WHAT IS REQUIRED →
Within the data below, find the string "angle" and return each line where it occurs.

##### INFORMATION SHOWN #####

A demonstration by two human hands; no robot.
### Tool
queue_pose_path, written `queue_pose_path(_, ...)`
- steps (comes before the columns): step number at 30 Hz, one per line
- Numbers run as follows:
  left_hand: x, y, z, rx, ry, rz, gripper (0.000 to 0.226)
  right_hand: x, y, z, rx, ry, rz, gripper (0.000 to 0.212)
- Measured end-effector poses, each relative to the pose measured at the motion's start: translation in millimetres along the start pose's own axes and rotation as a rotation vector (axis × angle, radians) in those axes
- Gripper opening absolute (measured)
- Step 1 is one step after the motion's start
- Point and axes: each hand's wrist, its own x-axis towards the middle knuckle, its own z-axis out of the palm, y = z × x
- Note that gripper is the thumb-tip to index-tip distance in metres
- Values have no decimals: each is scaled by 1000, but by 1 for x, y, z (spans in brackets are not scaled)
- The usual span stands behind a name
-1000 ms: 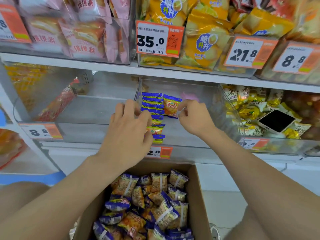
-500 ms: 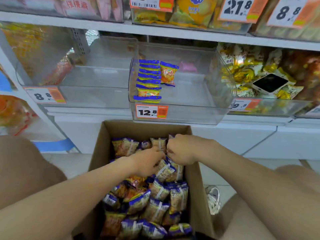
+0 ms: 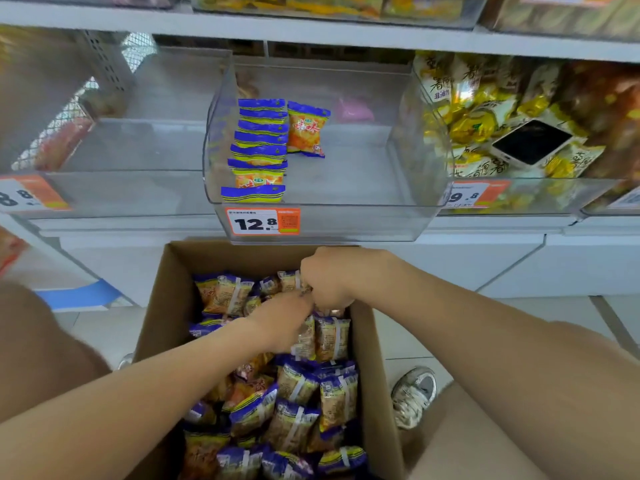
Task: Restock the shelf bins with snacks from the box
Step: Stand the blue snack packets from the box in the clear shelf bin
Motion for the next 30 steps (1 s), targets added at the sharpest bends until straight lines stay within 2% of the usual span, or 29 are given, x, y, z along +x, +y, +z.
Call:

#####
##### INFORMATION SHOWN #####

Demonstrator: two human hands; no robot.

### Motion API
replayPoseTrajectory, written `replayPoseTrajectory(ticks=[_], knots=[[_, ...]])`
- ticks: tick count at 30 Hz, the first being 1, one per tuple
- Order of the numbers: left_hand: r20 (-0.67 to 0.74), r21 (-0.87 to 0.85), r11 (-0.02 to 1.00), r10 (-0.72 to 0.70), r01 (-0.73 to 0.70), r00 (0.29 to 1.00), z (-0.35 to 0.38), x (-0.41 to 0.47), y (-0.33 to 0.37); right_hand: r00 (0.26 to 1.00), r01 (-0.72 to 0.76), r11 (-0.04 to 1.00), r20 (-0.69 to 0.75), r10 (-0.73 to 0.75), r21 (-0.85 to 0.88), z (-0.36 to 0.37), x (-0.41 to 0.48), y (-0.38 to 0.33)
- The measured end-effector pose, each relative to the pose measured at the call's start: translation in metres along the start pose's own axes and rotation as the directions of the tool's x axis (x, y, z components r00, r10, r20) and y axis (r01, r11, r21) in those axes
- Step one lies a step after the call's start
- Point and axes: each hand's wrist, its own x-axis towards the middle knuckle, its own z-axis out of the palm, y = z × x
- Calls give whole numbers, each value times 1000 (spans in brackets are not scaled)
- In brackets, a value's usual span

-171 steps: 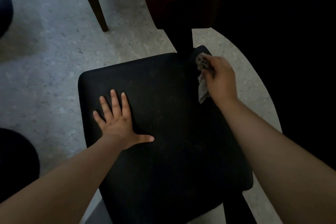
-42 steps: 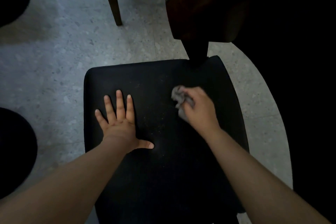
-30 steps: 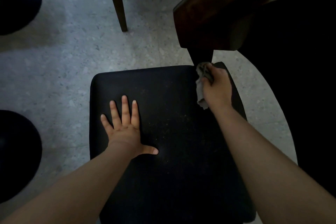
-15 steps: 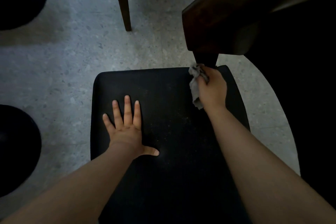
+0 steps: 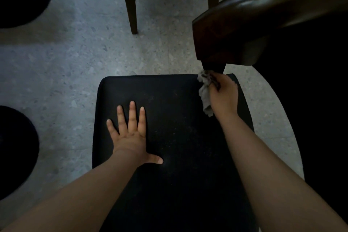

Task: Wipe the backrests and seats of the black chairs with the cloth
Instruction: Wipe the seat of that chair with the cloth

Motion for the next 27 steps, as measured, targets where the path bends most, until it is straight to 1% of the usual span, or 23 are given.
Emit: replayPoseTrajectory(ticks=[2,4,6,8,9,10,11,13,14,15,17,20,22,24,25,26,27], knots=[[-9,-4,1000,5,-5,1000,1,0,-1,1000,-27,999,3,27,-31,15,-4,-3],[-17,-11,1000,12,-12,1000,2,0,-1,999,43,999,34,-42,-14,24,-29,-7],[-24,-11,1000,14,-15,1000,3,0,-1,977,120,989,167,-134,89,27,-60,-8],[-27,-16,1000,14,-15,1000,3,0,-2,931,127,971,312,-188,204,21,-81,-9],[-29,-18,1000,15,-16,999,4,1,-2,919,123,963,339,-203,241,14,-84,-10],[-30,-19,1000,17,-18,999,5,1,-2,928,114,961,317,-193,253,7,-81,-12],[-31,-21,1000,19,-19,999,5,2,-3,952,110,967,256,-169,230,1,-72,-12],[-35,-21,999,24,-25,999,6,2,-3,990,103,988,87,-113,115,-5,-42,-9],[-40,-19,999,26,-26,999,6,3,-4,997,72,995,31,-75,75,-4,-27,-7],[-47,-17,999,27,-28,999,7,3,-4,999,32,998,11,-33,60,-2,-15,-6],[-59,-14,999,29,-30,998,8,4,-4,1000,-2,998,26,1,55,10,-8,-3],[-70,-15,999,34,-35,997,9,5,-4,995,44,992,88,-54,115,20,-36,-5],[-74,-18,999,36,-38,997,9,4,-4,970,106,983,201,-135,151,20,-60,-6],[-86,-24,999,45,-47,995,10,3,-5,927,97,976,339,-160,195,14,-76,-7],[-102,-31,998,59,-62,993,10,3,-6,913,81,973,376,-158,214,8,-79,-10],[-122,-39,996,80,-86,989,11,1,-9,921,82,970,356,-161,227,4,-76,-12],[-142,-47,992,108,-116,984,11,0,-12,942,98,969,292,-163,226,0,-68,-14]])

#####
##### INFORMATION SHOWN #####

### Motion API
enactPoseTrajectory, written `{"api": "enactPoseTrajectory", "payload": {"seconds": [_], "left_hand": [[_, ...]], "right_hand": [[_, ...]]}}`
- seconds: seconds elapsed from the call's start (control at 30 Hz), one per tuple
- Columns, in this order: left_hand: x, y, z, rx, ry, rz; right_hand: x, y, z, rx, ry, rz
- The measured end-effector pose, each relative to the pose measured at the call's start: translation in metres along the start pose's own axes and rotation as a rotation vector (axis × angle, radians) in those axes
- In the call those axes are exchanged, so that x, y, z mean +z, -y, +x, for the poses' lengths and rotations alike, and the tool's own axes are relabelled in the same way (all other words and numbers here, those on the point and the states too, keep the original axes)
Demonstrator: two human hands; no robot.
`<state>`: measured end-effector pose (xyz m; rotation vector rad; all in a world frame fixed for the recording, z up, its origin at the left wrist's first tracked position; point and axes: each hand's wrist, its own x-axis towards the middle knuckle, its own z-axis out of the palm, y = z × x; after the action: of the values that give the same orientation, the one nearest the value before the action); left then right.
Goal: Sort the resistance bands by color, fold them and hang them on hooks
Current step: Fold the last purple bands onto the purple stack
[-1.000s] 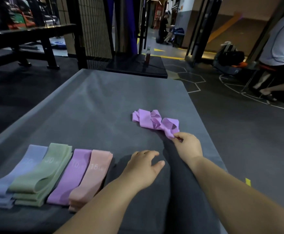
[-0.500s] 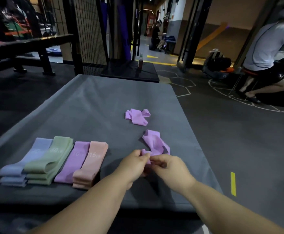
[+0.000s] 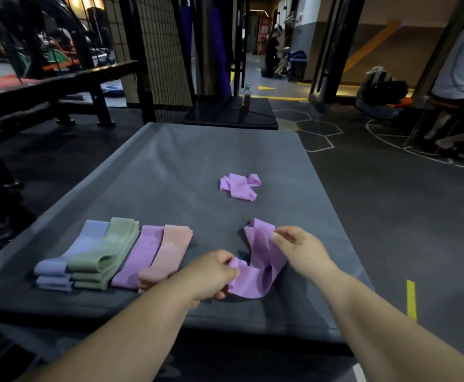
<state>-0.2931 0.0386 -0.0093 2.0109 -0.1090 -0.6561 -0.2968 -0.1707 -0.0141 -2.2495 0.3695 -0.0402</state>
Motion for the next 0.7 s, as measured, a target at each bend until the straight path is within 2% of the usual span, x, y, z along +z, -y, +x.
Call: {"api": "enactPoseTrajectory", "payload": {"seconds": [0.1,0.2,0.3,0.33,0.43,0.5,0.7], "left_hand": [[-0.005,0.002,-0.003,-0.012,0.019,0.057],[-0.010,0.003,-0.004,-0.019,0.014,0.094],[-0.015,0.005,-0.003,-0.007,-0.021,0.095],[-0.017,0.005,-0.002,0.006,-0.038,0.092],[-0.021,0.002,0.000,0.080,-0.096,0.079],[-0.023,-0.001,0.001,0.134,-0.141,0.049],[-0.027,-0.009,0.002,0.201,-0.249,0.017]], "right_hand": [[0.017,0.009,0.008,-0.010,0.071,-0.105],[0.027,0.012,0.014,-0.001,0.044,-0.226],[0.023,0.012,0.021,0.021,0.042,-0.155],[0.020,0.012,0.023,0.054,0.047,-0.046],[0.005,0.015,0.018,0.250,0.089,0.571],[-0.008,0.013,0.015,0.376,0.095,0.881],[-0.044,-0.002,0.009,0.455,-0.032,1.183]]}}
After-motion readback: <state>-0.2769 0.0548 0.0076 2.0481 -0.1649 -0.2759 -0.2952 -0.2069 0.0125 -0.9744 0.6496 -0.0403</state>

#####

SOLUTION TO THIS PROBLEM →
- Measured end-effector poses, each relative to the pose measured at the motion's start: translation in millimetres along the start pose's own axes and rotation as a rotation vector (axis × angle, radians) in those axes
- The measured end-effector pose, each relative to the pose measured at the call's start: translation in metres along the start pose's own axes and rotation as a rotation vector (axis × angle, radians) in those axes

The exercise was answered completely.